Recruitment status: No longer recruiting
Overall study status: Completed
Condition category: Other

Prospectively registered

Protocol

Statistical analysis plan

Results

Individual participant data

Plain English summary of protocol

Not provided at time of registration

Contact information

Dr Cecilie Thogersen-Ntoumani
Scientific

School of Sport and Exercise Sciences
College of Life and Environmental Sciences
University of Birmingham
Edgbaston
Birmingham
B15 2TT
United Kingdom

Study information

Primary study design	Interventional
Study design	Randomised waiting list controlled feasibility study
Secondary study design	Randomised controlled trial
Study type	Participant information sheet
Scientific title	"Step by Step": a feasibility study of the promotion of lunchtime walking to increase physical activity and improve mental well-being in sedentary employees
Study acronym	Step by Step
Study objectives	To examine the feasibility of a sixteen-week lunchtime walking intervention designed to 1. Promote regular walking, and 2. Improve psycho-social well-being and work performance in sedentary employees
Ethics approval(s)	University of Birmingham Life and Health Sciences Ethical Review Committee approved on the 31st March 2009 (ref: ERN_09-154)
Health condition(s) or problem(s) studied	Physical inactivity/sedentary lifestyles
Intervention	A sixteen week randomised controlled trial, in which eligible participants will be randomised to an intervention and a waiting-list control group (to start at 10 weeks). The intervention will consist of a group support phase (weeks 1 - 10) and an independence phase (weeks 11 - 16). During the group-support phase, the participants will be asked to join in three weekly lunchtime walks of thirty minutes duration in a facilitator-led group (maximum of 12 per group), and will be challenged to accumulate 60 minutes of walking during the weekend. This would meet national recommendations of 150 minutes/week. The participants will be prompted to add their daily step count in log books at the end of every day. They will also receive two autonomy-supportive messages via a provided smartphone (used for monitoring and motivational purposes) per week during the group phase.
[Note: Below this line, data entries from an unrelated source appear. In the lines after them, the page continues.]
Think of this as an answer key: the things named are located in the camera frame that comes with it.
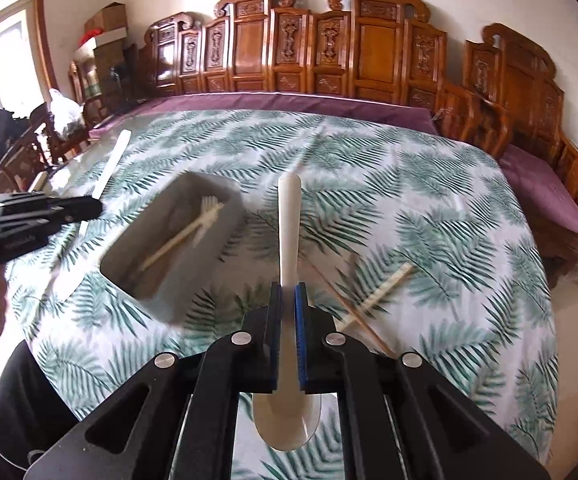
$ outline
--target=wooden chopstick
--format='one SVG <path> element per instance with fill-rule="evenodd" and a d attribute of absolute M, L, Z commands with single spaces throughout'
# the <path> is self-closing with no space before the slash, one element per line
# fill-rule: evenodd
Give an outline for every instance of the wooden chopstick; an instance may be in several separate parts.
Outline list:
<path fill-rule="evenodd" d="M 138 274 L 143 273 L 145 270 L 149 269 L 156 261 L 158 261 L 162 256 L 167 254 L 171 249 L 181 244 L 191 233 L 193 233 L 198 227 L 204 224 L 213 223 L 218 216 L 218 211 L 222 208 L 224 204 L 218 203 L 218 205 L 209 209 L 205 214 L 198 216 L 193 222 L 182 229 L 176 236 L 171 238 L 166 244 L 160 247 L 155 253 L 144 260 L 140 267 L 138 268 Z"/>
<path fill-rule="evenodd" d="M 342 303 L 342 306 L 347 309 L 349 314 L 355 317 L 355 320 L 358 322 L 358 324 L 367 332 L 367 334 L 369 334 L 376 345 L 379 346 L 380 350 L 382 350 L 387 356 L 396 359 L 398 356 L 395 354 L 395 352 L 393 352 L 391 348 L 389 348 L 389 346 L 383 341 L 383 339 L 375 333 L 373 328 L 367 324 L 367 322 L 362 318 L 361 314 L 354 307 L 354 305 L 336 290 L 331 282 L 329 282 L 329 280 L 324 277 L 324 274 L 322 274 L 322 272 L 320 272 L 306 256 L 301 254 L 300 257 L 302 261 L 305 262 L 311 268 L 311 270 L 313 270 L 320 277 L 320 280 L 322 280 L 322 282 L 326 285 L 326 288 L 328 288 L 329 292 L 336 298 L 336 300 Z"/>
<path fill-rule="evenodd" d="M 413 265 L 410 263 L 402 264 L 396 272 L 394 272 L 386 282 L 380 285 L 369 297 L 362 302 L 360 307 L 358 307 L 358 311 L 363 316 L 368 311 L 370 311 L 376 303 L 378 303 L 384 296 L 386 296 L 389 291 L 395 287 L 399 282 L 401 282 L 405 276 L 411 272 L 413 269 Z M 354 316 L 346 316 L 344 319 L 340 321 L 340 325 L 336 326 L 338 332 L 342 332 L 349 328 L 353 323 L 355 323 L 357 319 Z"/>

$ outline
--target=gray container
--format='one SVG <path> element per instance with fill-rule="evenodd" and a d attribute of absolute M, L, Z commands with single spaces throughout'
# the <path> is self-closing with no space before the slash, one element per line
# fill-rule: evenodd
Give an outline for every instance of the gray container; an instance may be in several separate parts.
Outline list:
<path fill-rule="evenodd" d="M 218 219 L 194 245 L 195 234 L 156 261 L 141 276 L 132 272 L 200 216 L 202 197 L 223 205 Z M 232 178 L 183 173 L 153 199 L 100 261 L 100 272 L 145 312 L 167 324 L 184 321 L 196 292 L 211 279 L 224 245 L 244 218 L 240 184 Z"/>

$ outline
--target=black pants
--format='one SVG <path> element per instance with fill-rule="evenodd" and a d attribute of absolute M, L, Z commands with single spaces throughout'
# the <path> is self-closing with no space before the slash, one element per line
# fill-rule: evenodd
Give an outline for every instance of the black pants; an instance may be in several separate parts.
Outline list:
<path fill-rule="evenodd" d="M 0 456 L 18 466 L 10 466 L 14 478 L 29 467 L 29 453 L 48 450 L 77 422 L 22 341 L 0 377 Z"/>

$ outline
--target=white plastic bag
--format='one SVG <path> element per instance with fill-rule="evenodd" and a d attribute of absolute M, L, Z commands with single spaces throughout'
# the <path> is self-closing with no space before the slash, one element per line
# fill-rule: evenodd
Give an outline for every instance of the white plastic bag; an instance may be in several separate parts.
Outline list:
<path fill-rule="evenodd" d="M 59 91 L 51 88 L 49 110 L 53 114 L 53 126 L 61 140 L 67 140 L 73 132 L 85 128 L 82 107 L 75 101 L 64 97 Z"/>

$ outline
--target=tablecloth
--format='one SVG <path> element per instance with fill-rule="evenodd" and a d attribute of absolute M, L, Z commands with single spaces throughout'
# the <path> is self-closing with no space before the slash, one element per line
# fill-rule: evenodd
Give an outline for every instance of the tablecloth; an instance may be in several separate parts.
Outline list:
<path fill-rule="evenodd" d="M 293 170 L 303 187 L 300 250 L 354 303 L 413 263 L 370 313 L 370 325 L 396 352 L 419 351 L 533 456 L 546 458 L 558 378 L 549 289 L 520 206 L 487 154 L 406 128 L 315 114 L 200 110 L 145 124 L 134 129 L 86 237 L 74 244 L 78 226 L 66 226 L 8 269 L 10 303 L 32 353 L 78 417 L 158 352 L 204 351 L 268 302 L 278 277 L 277 180 Z M 95 154 L 99 160 L 65 193 L 91 193 L 108 153 Z M 119 294 L 98 265 L 183 171 L 236 179 L 247 213 L 185 322 L 170 327 Z M 55 268 L 85 269 L 65 302 L 51 285 Z M 317 277 L 300 272 L 310 302 L 343 316 Z M 350 334 L 371 344 L 361 331 Z M 233 478 L 341 478 L 342 471 L 334 397 L 323 399 L 314 438 L 285 453 L 260 439 L 250 396 L 241 396 Z"/>

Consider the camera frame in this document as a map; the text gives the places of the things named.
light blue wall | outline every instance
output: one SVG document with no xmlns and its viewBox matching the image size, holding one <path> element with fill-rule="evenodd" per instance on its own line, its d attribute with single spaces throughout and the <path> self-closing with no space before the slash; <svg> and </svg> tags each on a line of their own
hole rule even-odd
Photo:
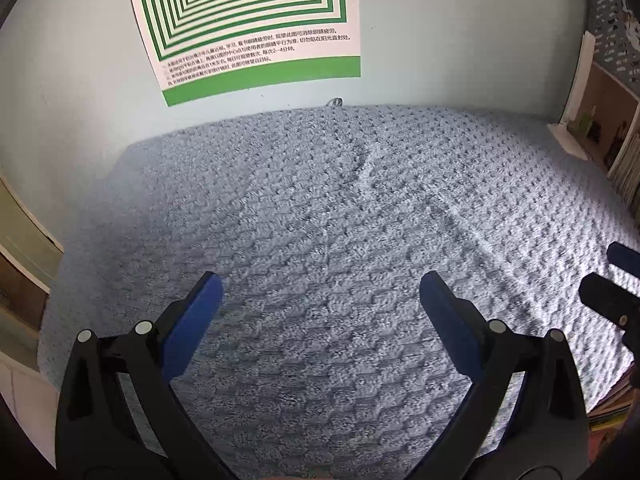
<svg viewBox="0 0 640 480">
<path fill-rule="evenodd" d="M 129 0 L 19 0 L 0 29 L 0 170 L 55 236 L 132 142 L 222 118 L 347 105 L 490 107 L 557 118 L 586 0 L 360 0 L 362 78 L 168 108 Z"/>
</svg>

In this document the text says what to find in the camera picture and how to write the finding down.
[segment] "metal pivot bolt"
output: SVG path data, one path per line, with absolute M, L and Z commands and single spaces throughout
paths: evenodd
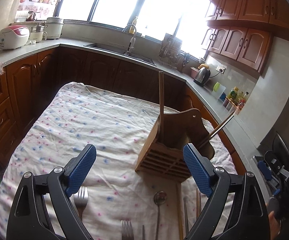
M 26 172 L 25 174 L 24 174 L 24 177 L 25 178 L 29 178 L 31 176 L 31 173 L 30 172 Z
M 251 171 L 247 171 L 246 175 L 247 175 L 248 177 L 250 177 L 250 178 L 253 178 L 253 177 L 254 177 L 254 174 L 253 174 L 253 172 L 251 172 Z
M 221 168 L 221 167 L 216 167 L 216 168 L 215 168 L 215 171 L 216 171 L 217 173 L 223 173 L 223 172 L 224 172 L 224 169 Z
M 56 167 L 53 171 L 55 173 L 60 173 L 60 172 L 62 172 L 62 167 Z

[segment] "knife block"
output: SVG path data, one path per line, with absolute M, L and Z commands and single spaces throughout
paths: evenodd
M 183 182 L 191 176 L 183 160 L 183 146 L 192 143 L 198 149 L 209 136 L 201 113 L 192 108 L 180 113 L 163 114 L 162 136 L 160 132 L 159 115 L 140 151 L 135 171 Z M 199 153 L 210 160 L 214 156 L 214 148 L 208 141 L 200 147 Z

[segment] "kitchen counter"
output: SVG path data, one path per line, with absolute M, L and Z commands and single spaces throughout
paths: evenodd
M 138 65 L 153 69 L 153 70 L 163 70 L 166 75 L 172 76 L 176 79 L 179 79 L 185 82 L 190 89 L 196 94 L 196 96 L 203 102 L 205 107 L 211 112 L 213 117 L 216 119 L 218 123 L 221 123 L 226 117 L 228 117 L 229 112 L 228 110 L 222 106 L 222 102 L 215 99 L 211 95 L 211 91 L 198 86 L 196 83 L 193 82 L 193 78 L 190 76 L 180 73 L 177 70 L 162 66 L 157 60 L 153 60 L 157 66 L 153 66 L 151 64 L 145 63 L 140 60 L 136 60 L 124 55 L 116 54 L 109 51 L 104 51 L 97 48 L 89 48 L 84 47 L 84 45 L 88 45 L 91 42 L 88 41 L 80 41 L 80 40 L 73 40 L 73 39 L 65 39 L 60 38 L 58 40 L 46 40 L 39 42 L 35 45 L 28 45 L 23 46 L 21 48 L 15 50 L 0 50 L 0 62 L 3 62 L 5 65 L 11 64 L 15 61 L 18 61 L 24 57 L 28 57 L 35 53 L 52 49 L 58 46 L 62 47 L 69 47 L 73 49 L 81 49 L 85 51 L 92 51 L 95 53 L 111 56 L 114 58 L 122 59 L 125 61 L 129 61 L 132 63 L 136 63 Z M 255 148 L 254 144 L 244 131 L 244 129 L 240 126 L 241 120 L 238 116 L 234 116 L 231 121 L 224 127 L 224 132 L 230 139 L 231 143 L 233 144 L 236 152 L 239 154 L 245 168 L 247 171 L 252 171 L 259 183 L 260 189 L 262 191 L 264 200 L 267 201 L 269 199 L 269 192 L 265 185 L 265 182 L 254 163 L 252 157 L 254 155 L 260 155 L 259 151 Z

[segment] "electric kettle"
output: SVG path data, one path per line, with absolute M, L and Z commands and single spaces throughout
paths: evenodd
M 194 82 L 198 84 L 199 86 L 203 87 L 204 84 L 207 82 L 208 78 L 210 77 L 210 70 L 206 69 L 205 67 L 202 67 L 196 77 L 194 78 Z

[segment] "wall outlet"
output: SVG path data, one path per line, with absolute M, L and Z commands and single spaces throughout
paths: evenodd
M 225 67 L 218 66 L 215 70 L 217 70 L 217 71 L 219 71 L 221 74 L 223 74 L 224 71 L 225 71 Z

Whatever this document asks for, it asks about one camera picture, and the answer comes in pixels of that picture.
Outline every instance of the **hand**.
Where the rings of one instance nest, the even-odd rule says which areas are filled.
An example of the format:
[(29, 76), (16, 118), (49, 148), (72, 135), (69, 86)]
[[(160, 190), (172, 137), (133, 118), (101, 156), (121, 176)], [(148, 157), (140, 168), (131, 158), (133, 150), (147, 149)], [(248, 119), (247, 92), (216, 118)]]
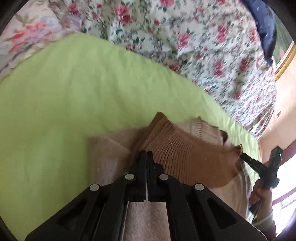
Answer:
[(272, 212), (272, 192), (271, 190), (262, 189), (261, 183), (261, 180), (256, 181), (255, 186), (253, 187), (253, 191), (251, 192), (251, 196), (249, 198), (250, 204), (257, 203), (260, 198), (263, 200), (262, 206), (257, 213), (257, 221), (266, 218)]

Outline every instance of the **peach wall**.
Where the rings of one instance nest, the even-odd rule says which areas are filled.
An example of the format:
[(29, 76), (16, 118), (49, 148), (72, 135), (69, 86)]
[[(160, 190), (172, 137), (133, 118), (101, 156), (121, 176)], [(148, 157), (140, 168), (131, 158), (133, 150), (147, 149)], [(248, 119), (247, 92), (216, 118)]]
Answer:
[(276, 82), (276, 89), (274, 114), (259, 140), (262, 162), (268, 161), (277, 145), (285, 149), (296, 140), (296, 56)]

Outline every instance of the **dark blue cloth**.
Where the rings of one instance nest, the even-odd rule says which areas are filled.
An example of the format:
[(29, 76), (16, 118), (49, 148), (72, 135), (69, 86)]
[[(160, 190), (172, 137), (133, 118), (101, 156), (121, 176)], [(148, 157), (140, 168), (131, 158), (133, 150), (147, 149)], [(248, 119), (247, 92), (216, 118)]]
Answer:
[(253, 15), (265, 59), (272, 64), (272, 55), (276, 44), (275, 13), (262, 0), (241, 0)]

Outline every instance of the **green bed sheet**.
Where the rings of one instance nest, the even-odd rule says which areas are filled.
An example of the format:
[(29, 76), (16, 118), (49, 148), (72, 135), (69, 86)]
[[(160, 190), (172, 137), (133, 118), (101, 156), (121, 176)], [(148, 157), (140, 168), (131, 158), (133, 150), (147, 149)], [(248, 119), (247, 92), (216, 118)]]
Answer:
[(15, 68), (0, 84), (0, 215), (15, 237), (89, 185), (87, 137), (147, 126), (157, 111), (200, 116), (258, 159), (256, 139), (202, 89), (102, 39), (73, 34)]

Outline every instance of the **silver screw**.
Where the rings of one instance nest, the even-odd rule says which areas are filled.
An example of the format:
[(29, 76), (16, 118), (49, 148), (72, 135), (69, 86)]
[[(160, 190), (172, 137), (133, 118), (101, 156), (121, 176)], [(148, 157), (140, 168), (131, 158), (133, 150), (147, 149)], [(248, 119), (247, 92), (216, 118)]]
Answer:
[(91, 191), (98, 191), (99, 188), (100, 188), (100, 186), (99, 186), (98, 184), (92, 184), (92, 185), (90, 185), (90, 187), (89, 187), (89, 189), (90, 189)]
[(161, 175), (159, 176), (159, 178), (160, 178), (161, 180), (167, 180), (167, 179), (168, 179), (168, 175), (166, 175), (166, 174), (161, 174)]
[(204, 190), (205, 187), (203, 184), (198, 183), (198, 184), (194, 185), (194, 188), (198, 191), (202, 191), (202, 190)]
[(126, 174), (126, 180), (133, 180), (135, 178), (135, 176), (131, 173)]

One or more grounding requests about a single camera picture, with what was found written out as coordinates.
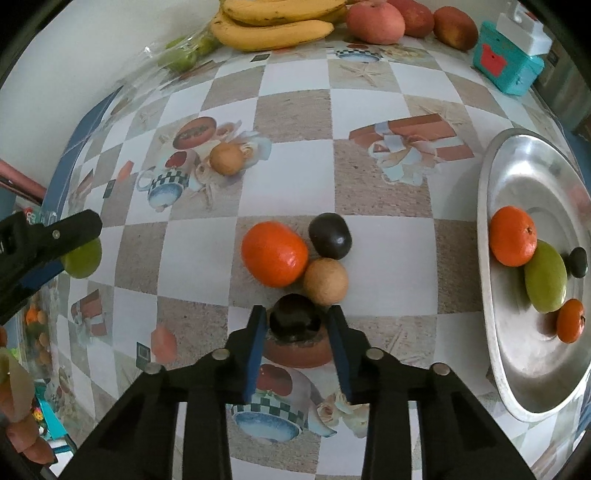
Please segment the screw head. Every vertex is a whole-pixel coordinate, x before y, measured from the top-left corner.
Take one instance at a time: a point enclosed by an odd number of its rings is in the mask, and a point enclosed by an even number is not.
[[[442,377],[451,372],[451,369],[447,366],[447,364],[442,364],[441,362],[433,364],[431,368],[437,375],[441,375]]]
[[[148,375],[156,375],[160,373],[161,370],[162,365],[157,364],[156,362],[149,362],[144,367],[144,372],[146,372]]]
[[[230,358],[230,350],[227,348],[216,348],[212,352],[212,357],[214,360],[226,360]]]
[[[381,360],[384,357],[384,352],[379,348],[371,347],[365,352],[365,356],[370,360]]]

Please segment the finger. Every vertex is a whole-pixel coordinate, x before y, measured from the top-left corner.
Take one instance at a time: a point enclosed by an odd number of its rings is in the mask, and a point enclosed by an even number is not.
[[[29,415],[21,421],[9,424],[6,435],[14,449],[21,453],[35,443],[39,437],[39,427],[33,415]]]
[[[37,437],[35,443],[23,453],[30,461],[39,463],[41,465],[53,463],[56,459],[56,456],[53,454],[53,450],[49,444],[41,437]]]

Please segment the pink pipe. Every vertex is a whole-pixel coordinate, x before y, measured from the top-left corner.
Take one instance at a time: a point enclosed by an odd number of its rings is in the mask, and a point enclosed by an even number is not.
[[[45,198],[47,189],[43,185],[40,185],[36,181],[31,180],[26,175],[23,175],[16,168],[11,167],[4,160],[0,160],[0,176],[10,180],[18,188],[31,196],[37,197],[41,200]]]

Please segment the teal toy box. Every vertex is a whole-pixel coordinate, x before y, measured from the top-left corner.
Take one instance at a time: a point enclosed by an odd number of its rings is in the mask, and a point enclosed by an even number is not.
[[[530,57],[484,22],[474,50],[474,66],[503,93],[523,95],[544,68],[541,57]]]

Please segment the tile pattern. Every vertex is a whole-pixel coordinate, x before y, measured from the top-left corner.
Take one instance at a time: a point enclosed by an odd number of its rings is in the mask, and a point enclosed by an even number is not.
[[[59,276],[50,323],[54,367],[74,392],[64,423],[76,442],[139,375],[136,342],[149,346],[158,323],[177,337],[178,358],[167,367],[188,365],[222,346],[253,304],[271,306],[284,293],[301,291],[298,282],[266,288],[247,272],[240,245],[250,227],[282,221],[302,235],[314,258],[307,225],[317,213],[336,211],[354,238],[343,260],[350,276],[343,309],[350,324],[405,363],[450,364],[532,467],[549,471],[545,460],[554,458],[553,445],[568,438],[578,409],[572,404],[558,417],[522,424],[506,412],[487,375],[475,194],[482,153],[498,132],[521,125],[559,147],[564,139],[534,97],[495,91],[471,68],[468,55],[432,36],[370,46],[379,57],[371,64],[338,56],[355,41],[340,26],[325,40],[296,48],[262,54],[221,48],[211,63],[127,99],[89,140],[70,192],[93,172],[92,189],[76,207],[100,213],[103,260],[87,280]],[[421,186],[386,183],[368,152],[348,140],[353,129],[427,113],[450,123],[475,158],[439,164]],[[197,164],[233,128],[268,138],[268,159],[222,187],[210,182],[198,193],[185,189],[172,207],[157,211],[147,192],[138,191],[137,179],[175,153],[179,129],[200,116],[216,125],[193,148]],[[109,193],[128,160],[134,163],[129,176]],[[95,290],[107,335],[85,343],[70,306]],[[365,439],[342,424],[336,428],[331,438],[306,430],[292,442],[262,445],[229,419],[232,467],[244,472],[240,478],[358,479]],[[182,434],[177,431],[177,480]],[[411,440],[413,478],[419,478],[416,406]]]

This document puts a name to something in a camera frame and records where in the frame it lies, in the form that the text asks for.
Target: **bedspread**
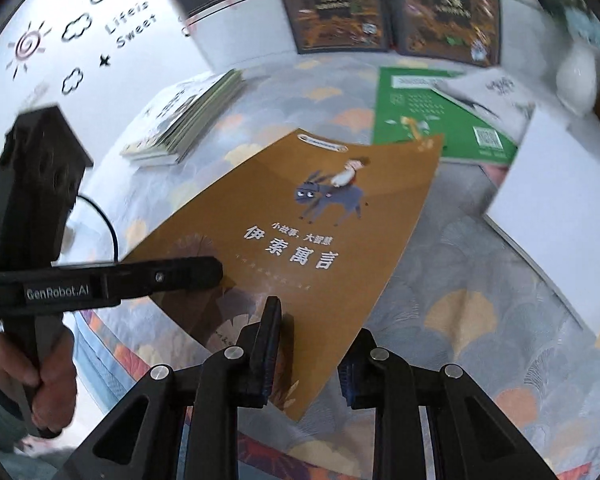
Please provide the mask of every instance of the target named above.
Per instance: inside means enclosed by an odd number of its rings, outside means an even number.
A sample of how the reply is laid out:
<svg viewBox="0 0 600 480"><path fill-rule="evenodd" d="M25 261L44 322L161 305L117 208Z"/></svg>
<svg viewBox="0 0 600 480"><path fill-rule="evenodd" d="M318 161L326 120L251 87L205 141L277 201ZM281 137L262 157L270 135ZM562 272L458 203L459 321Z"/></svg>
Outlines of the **bedspread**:
<svg viewBox="0 0 600 480"><path fill-rule="evenodd" d="M248 69L246 90L183 163L136 170L116 155L124 142L119 139L84 192L109 216L125 254L205 187L297 127L369 142L378 66L397 59L304 56ZM366 327L380 346L412 365L461 365L555 472L595 478L600 336L583 331L482 220L494 193L480 167L441 163ZM77 206L70 225L76 237L66 261L111 257L109 233L93 212ZM152 365L183 368L209 355L147 298L80 315L136 380ZM298 423L267 406L242 410L239 429L240 460L273 477L371 476L374 412L348 409L335 373Z"/></svg>

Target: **white board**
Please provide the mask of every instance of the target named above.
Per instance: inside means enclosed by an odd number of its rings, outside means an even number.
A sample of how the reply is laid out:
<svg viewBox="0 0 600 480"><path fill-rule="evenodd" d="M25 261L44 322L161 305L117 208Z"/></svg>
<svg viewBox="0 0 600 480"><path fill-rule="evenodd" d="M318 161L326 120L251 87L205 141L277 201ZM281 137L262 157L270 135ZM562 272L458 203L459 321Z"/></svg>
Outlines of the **white board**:
<svg viewBox="0 0 600 480"><path fill-rule="evenodd" d="M598 335L600 163L544 111L485 218Z"/></svg>

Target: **metal rivet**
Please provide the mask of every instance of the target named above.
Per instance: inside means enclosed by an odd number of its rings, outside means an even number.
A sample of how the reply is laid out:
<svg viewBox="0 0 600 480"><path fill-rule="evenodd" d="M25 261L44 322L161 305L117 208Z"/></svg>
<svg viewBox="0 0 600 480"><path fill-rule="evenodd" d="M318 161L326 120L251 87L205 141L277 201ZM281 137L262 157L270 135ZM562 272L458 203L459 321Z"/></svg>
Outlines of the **metal rivet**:
<svg viewBox="0 0 600 480"><path fill-rule="evenodd" d="M374 361L386 361L389 358L389 352L384 348L374 348L369 355Z"/></svg>
<svg viewBox="0 0 600 480"><path fill-rule="evenodd" d="M458 365L447 365L445 366L445 374L452 379L460 378L462 377L462 368Z"/></svg>
<svg viewBox="0 0 600 480"><path fill-rule="evenodd" d="M169 375L169 369L166 366L158 365L151 370L151 378L154 381L159 381Z"/></svg>
<svg viewBox="0 0 600 480"><path fill-rule="evenodd" d="M224 351L224 357L227 359L240 359L244 355L244 350L239 346L229 346Z"/></svg>

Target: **human hand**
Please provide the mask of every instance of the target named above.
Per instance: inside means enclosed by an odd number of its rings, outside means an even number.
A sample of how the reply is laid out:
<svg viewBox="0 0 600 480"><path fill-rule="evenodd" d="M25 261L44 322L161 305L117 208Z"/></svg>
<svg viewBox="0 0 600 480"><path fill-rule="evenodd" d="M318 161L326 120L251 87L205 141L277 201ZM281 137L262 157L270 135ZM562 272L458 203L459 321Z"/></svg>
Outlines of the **human hand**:
<svg viewBox="0 0 600 480"><path fill-rule="evenodd" d="M11 400L17 401L13 381L40 387L31 410L31 420L37 428L49 428L57 433L74 418L77 373L73 353L74 335L65 327L38 371L14 343L0 332L0 389Z"/></svg>

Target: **sun drawing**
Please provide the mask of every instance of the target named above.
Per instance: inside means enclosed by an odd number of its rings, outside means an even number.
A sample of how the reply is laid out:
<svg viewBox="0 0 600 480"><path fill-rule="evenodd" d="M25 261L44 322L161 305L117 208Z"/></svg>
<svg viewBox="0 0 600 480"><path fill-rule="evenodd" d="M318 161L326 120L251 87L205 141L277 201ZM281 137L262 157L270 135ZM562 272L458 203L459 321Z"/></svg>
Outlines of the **sun drawing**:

During the independence phase, the group walks will cease to exist on a formal basis, and the participants will be encouraged to engage in a minimum of three weekly lunchtime walks plus two in the week-ends. Formation of smaller informal groups will be recommended. Three weekly autonomy-supportive messages will be provided.
Intervention type	Other
Primary outcome measure(s)	1. Step counts: measured daily (week 1 - 16) 2. Numbers of walks attended: measured weekly (week 1 - 10)
Key secondary outcome measure(s)	1. Job affect 2. Momentary job satisfaction: measured twice per day on two days per week (weeks 1 - 16) 3. Self-reported and manager ratings of work performance: measured at baseline (week 0) and week 17 4. Life satisfaction: measured at week 0, week 17 and 4 month follow-up 5. Subjective vitality: measured at week 0, week 17 and 4 month follow-up 6. Cardiovascular fitness: measured at week 0 and week 17 7. Self-reported levels of physical activity: measured at week 0, week 17 and 4 month follow-up
Completion date	01/03/2011

Eligibility

Participant type(s)	Healthy volunteer
Age group	Adult
Lower age limit	18 Years
Upper age limit	65 Years
Sex	All
Target sample size at registration	68
Key inclusion criteria	1. Healthy 2. Mobile 3. Aged 18 - 65 years, either sex 4. Employed in a sedentary job 5. Engaging in less than 30 minutes of moderate intensity physical activity five times per week
Key exclusion criteria	1. Significant auditory or visual problems 2. Severe musculoskeletal disorders that prevent them from engaging in physical activity 3. Medical clearance will be requested for those who report any cardiovascular disease
Date of first enrolment	07/09/2009
Date of final enrolment	01/03/2011

Locations

Countries of recruitment

United Kingdom
England

Study participating centre

University of Birmingham

Birmingham
B15 2TT
United Kingdom

Results and Publications

Individual participant data (IPD) Intention to share	No
IPD sharing plan summary	Not provided at time of registration
IPD sharing plan

Study outputs

Output type	Details	Date created	Date added	Peer reviewed?	Patient-facing?
Results article	results	01/12/2015		Yes	No
Protocol article	protocol	27/09/2010		Yes	No
Participant information sheet	Participant information sheet	11/11/2025	11/11/2025	No	Yes
Study website	Study website	11/11/2025	11/11/2025	No	Yes

Editorial Notes

29/08/2018: Publication reference added.